- **WHAT TO WORK ON**
Working from the records below, repeat exactly the lines starting at the line that contains "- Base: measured" and ending at the line that contains "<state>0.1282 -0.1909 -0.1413", inclusive.

[Saved data entries]
○ ○ ○ ○ ○ ○ ○
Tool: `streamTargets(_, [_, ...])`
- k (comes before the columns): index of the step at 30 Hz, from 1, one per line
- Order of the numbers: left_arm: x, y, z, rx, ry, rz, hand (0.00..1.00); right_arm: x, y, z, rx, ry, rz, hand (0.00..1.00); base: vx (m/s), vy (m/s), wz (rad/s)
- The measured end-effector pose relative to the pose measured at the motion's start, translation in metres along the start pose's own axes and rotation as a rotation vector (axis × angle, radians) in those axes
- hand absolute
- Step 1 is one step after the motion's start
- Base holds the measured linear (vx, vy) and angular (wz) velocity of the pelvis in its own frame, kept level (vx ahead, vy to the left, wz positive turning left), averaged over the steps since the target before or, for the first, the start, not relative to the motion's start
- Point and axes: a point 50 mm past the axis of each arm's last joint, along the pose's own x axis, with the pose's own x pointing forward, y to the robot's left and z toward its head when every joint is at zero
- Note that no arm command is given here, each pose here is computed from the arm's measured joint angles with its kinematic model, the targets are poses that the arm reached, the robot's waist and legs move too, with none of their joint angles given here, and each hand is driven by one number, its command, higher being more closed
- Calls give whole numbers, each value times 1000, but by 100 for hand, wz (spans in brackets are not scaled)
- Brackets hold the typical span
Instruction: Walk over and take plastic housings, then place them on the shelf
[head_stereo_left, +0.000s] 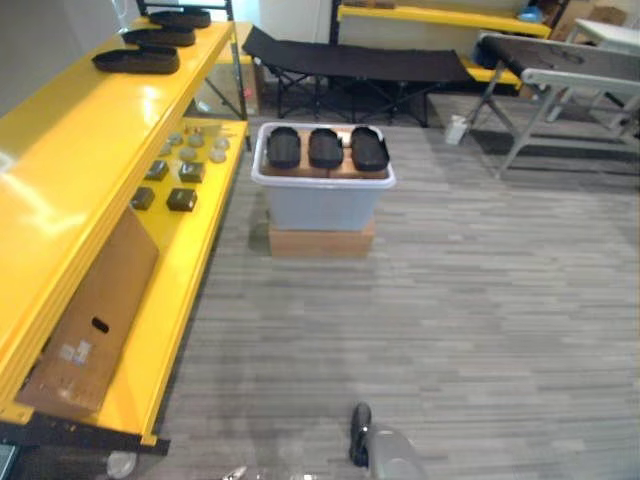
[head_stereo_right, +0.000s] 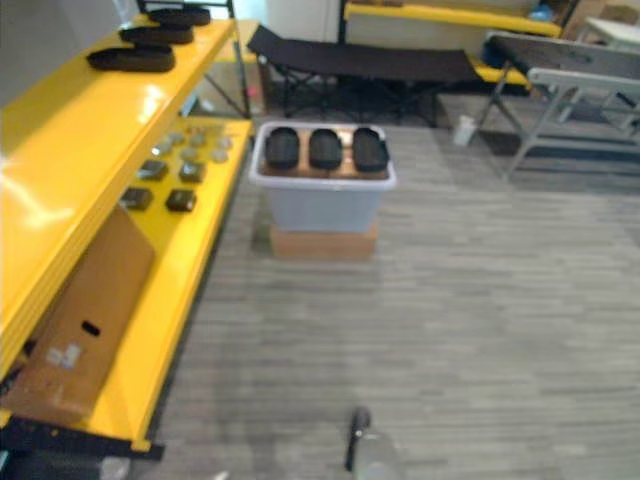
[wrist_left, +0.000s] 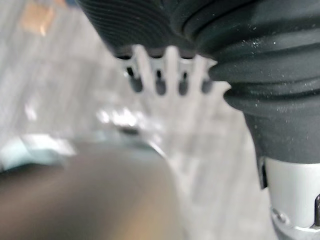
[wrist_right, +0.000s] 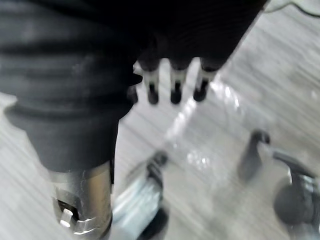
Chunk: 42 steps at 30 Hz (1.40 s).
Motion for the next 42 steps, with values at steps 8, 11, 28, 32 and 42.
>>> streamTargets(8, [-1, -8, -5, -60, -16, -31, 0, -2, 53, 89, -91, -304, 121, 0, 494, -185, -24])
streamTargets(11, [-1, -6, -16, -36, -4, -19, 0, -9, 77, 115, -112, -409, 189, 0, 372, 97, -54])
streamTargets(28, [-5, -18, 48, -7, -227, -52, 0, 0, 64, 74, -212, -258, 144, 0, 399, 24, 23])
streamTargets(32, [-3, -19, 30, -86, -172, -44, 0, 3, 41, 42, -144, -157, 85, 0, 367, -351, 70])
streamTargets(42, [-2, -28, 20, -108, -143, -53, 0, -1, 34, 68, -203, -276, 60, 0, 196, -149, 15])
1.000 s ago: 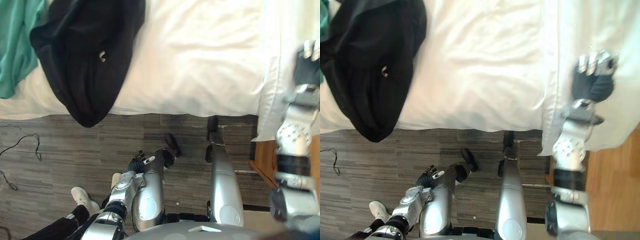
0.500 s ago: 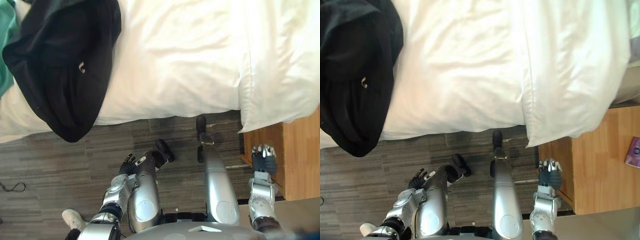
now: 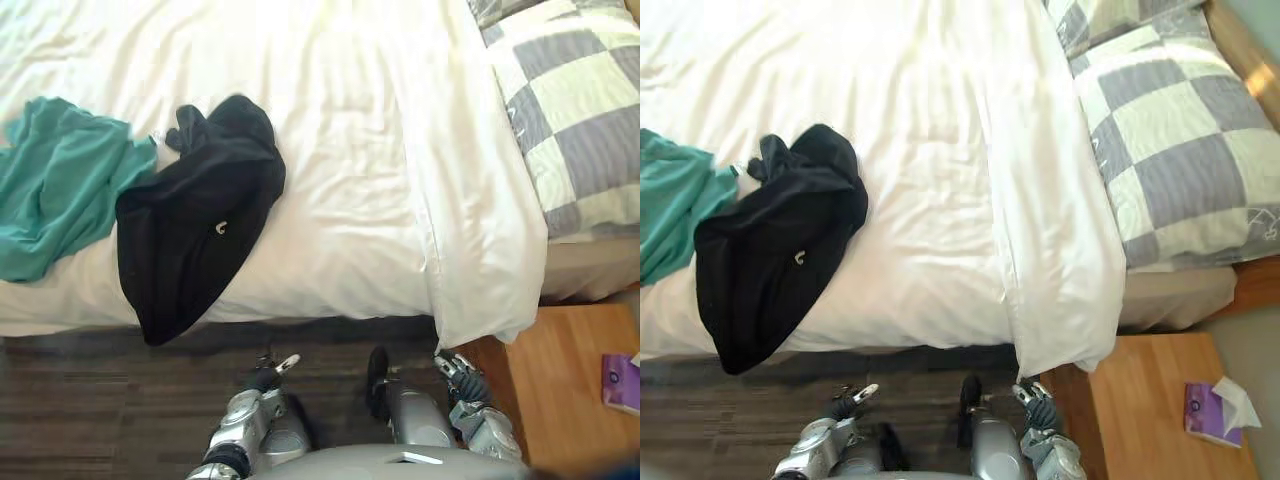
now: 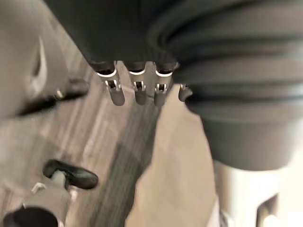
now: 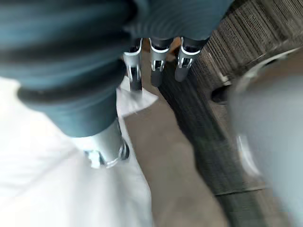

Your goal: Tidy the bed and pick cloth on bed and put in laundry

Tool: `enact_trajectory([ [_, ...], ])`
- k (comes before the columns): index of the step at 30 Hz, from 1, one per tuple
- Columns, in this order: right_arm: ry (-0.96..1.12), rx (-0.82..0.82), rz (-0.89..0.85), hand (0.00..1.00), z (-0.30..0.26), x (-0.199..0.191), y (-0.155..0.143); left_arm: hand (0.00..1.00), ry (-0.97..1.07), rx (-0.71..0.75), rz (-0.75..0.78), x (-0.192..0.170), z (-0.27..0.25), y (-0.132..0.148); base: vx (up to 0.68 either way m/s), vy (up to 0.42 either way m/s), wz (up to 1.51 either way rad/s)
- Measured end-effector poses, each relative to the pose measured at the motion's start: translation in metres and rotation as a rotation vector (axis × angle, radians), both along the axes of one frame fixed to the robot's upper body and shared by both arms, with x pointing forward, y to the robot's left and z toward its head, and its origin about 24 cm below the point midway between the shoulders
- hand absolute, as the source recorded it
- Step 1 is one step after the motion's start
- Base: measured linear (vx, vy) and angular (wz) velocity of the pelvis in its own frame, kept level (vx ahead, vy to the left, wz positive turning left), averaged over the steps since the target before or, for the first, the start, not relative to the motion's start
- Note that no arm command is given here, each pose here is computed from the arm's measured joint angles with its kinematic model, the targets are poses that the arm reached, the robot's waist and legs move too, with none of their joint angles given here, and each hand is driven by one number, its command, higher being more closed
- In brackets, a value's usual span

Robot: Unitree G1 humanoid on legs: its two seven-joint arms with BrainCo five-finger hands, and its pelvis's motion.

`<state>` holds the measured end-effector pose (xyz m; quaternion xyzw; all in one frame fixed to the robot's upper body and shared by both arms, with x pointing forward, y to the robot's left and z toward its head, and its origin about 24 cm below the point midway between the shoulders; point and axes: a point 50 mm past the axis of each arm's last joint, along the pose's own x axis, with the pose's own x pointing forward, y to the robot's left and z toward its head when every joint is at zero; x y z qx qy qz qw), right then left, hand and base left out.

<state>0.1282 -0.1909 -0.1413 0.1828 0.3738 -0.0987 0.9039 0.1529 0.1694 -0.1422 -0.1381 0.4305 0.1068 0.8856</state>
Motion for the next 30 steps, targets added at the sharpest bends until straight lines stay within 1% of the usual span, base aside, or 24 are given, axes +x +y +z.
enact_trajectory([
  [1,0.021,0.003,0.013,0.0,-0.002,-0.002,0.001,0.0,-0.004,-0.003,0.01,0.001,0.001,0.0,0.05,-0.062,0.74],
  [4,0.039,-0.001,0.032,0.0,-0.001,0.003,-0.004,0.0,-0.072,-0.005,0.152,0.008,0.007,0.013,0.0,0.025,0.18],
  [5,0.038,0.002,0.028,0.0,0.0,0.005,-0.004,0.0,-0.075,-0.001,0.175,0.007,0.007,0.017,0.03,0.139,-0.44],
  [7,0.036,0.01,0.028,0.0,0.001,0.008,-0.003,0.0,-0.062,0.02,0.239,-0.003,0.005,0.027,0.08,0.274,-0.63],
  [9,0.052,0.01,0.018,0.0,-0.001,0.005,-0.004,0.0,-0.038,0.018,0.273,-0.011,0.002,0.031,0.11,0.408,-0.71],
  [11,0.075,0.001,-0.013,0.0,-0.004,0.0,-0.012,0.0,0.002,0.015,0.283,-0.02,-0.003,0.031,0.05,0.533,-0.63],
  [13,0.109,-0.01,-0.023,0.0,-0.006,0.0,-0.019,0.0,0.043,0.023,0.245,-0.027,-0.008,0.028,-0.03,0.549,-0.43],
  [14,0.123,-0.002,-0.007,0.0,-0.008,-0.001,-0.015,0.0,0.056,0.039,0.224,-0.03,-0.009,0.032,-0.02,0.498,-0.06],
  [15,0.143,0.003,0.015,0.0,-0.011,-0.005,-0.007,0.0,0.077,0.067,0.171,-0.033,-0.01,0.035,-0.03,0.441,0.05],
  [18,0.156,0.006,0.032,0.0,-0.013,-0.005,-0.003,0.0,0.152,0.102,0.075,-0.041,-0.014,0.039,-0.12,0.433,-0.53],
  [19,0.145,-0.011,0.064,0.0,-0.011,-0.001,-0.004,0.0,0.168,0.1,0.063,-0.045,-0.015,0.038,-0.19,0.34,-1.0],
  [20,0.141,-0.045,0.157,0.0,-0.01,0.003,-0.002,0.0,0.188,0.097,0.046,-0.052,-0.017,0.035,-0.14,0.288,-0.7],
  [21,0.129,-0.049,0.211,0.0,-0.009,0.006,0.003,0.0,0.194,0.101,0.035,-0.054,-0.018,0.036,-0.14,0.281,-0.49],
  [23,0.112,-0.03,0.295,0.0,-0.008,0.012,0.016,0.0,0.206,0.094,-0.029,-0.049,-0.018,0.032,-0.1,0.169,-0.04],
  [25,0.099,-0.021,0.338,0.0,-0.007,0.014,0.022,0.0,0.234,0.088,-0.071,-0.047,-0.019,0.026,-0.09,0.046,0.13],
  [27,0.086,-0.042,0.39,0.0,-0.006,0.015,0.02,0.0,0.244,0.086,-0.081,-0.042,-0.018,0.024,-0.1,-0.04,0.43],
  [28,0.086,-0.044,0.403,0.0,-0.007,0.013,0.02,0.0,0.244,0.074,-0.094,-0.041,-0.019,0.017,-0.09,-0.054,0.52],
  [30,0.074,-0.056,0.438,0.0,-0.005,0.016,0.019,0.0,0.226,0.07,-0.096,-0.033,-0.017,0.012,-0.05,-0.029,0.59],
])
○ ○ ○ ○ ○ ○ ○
- **SOLUTION TO THIS PROBLEM**
- Base: measured linear (vx, vy) and angular (wz) velocity of the pelvis in its own frame, kept level (vx ahead, vy to the left, wz positive turning left), averaged over the steps since the target before or, for the first, the start, not relative to the motion's start
- Note that no arm command is given here, each pose here is computed from the arm's measured joint angles with its kinematic model, the targets are poses that the arm reached, the robot's waist and legs move too, with none of their joint angles given here, and each hand is driven by one number, its command, higher being more closed
- In brackets, a value's usual span

Robot: Unitree G1 humanoid on legs: its two seven-joint arms with BrainCo five-finger hands, and its pelvis's motion.

`<state>` holds the measured end-effector pose (xyz m; quaternion xyzw; all in one frame fixed to the robot's upper body and shared by both arms, with x pointing forward, y to the robot's left and z toward its head, and its origin about 24 cm below the point midway between the shoulders; point and axes: a point 50 mm past the axis of each arm's last joint, along the pose's own x axis, with the pose's own x pointing forward, y to the robot's left and z toward its head when every joint is at zero; x y z qx qy qz qw), right then left, hand and base left out.

<state>0.1282 -0.1909 -0.1413 0.1828 0.3738 -0.0987 0.9039 0.1529 0.1694 -0.1422 -0.1381 0.4305 0.1068 0.8856</state>

No additional answer is needed.